The Presidency should be attributed to an Anglican and church services to
comply with the Anglican liturgy. Presbyterians refused this institutional
linkage fearing that it will become a place of Anglican proselytism.
In July 1754,
Samuel Johnson (1696-1772), philosopher and educator, gives his first lessons
in the new school next to Trinity Church, located on the current Broadway Manhattan.
It was then those eight students in the class. En1767, King's College
("College of the King") established the first school of medicine in
the United States. The war of American independence causes the interruption of
education for eight years.
In 1784, after
the war of independence, the institution found its activity and was renamed
Columbia College in honor of independence. During its first years of existence,
students as prestigious as Alexander Hamilton, John Jay, Governor Morris, and
Robert R. Livingston attended the schools of Columbia.
In 1849, the
college moved from Park Place to 49th Street and Madison Avenue, where it
remained for 50 years. The Law Department is based en1858. The first school of
mines of the country, ancestor of the Fu Foundation School of Engineering and
Applied Science was established in 1864. School of Medicine (1891) and the
masters (1893) followed.
In 1896, the
campus changed again name to "Columbia University in the City of New York
' in order to differentiate the institution undergraduate (dating from the
Foundation) of the University as a whole. Indeed, it included at the time, in
addition to Columbia College, an undergraduate school (short cycle of studies)
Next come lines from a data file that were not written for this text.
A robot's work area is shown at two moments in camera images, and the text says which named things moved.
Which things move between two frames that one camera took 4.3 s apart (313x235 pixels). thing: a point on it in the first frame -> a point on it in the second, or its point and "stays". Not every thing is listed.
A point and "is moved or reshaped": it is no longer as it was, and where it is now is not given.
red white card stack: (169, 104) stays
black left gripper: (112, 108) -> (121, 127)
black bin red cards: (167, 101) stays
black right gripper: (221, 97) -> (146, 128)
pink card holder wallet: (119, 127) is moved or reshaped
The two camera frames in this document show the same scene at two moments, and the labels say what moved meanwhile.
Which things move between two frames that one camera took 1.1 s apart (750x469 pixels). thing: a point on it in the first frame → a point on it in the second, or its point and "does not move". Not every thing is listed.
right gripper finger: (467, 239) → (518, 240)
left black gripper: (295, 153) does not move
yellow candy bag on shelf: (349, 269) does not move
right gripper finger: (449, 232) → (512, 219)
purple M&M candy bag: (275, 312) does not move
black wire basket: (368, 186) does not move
engineering and graduate courses (long course) in science, engineering,
medicine, law, education, commerce, political science and philosophy. At the
same time, the campus changes location and attaches in the Morningside Heights
neighborhood.
In 1893 the
Columbia University Press are based and its most prestigious publications
include the Columbia Encyclopedia (1935), and laColumbia Lippincott Gazetteer
of the World (1952).
In 1902, New
York press magnate Joseph Pulitzer is don a large sum of money at the
University that is based a journalism school, which was founded in 1912
(Graduate School of Journalism). The school of journalism has since the
Pulitzer Prize.
From 1948 to
1953, Dwight Eisenhower was president of the University before becoming
president of the United States.
Columbia
University is today internationally recognized as one of the most prestigious
universities and its integration by students is one of the most selective in
the country. The campus occupies six blocks and covers environ132 m2 in
Morningside Heights, a Northern District of Manhattan. There is another campus
of the University more in the North, for medicine, in the island of Washington
Heights. Columbia is the third largest landowner in New York after the
municipality and the Roman Catholic Church. She is also one of the largest
employers in Manhattan.
Today, the official name of the
University is always Columbia University in the City of New York, administered
by The Trustees of Columbia University in the City of New York. Its
undergraduate courses are Columbia College (CC), the Fu Foundation School of
Engineering and Applied Science (SEAS), and the School of General Studies (GS).
Columbia has a very large number of graduate courses (accessible after a cycle
studies undergraduate), the most famous being the Columbia University College
of Physicians and Surgeons (training of physicians and Surgeons), the Graduate
School of Journalism (School of journalism), the Graduate School of
Architecture, Planning and Preservation (School of architecture), the Graduate
School of Business or Columbia Business School (business school)the School of
International and Public Affairs or SIPA (School of political science and
international relations), and Columbia Law School (law school that ranked in
the top five universities of law in the United States).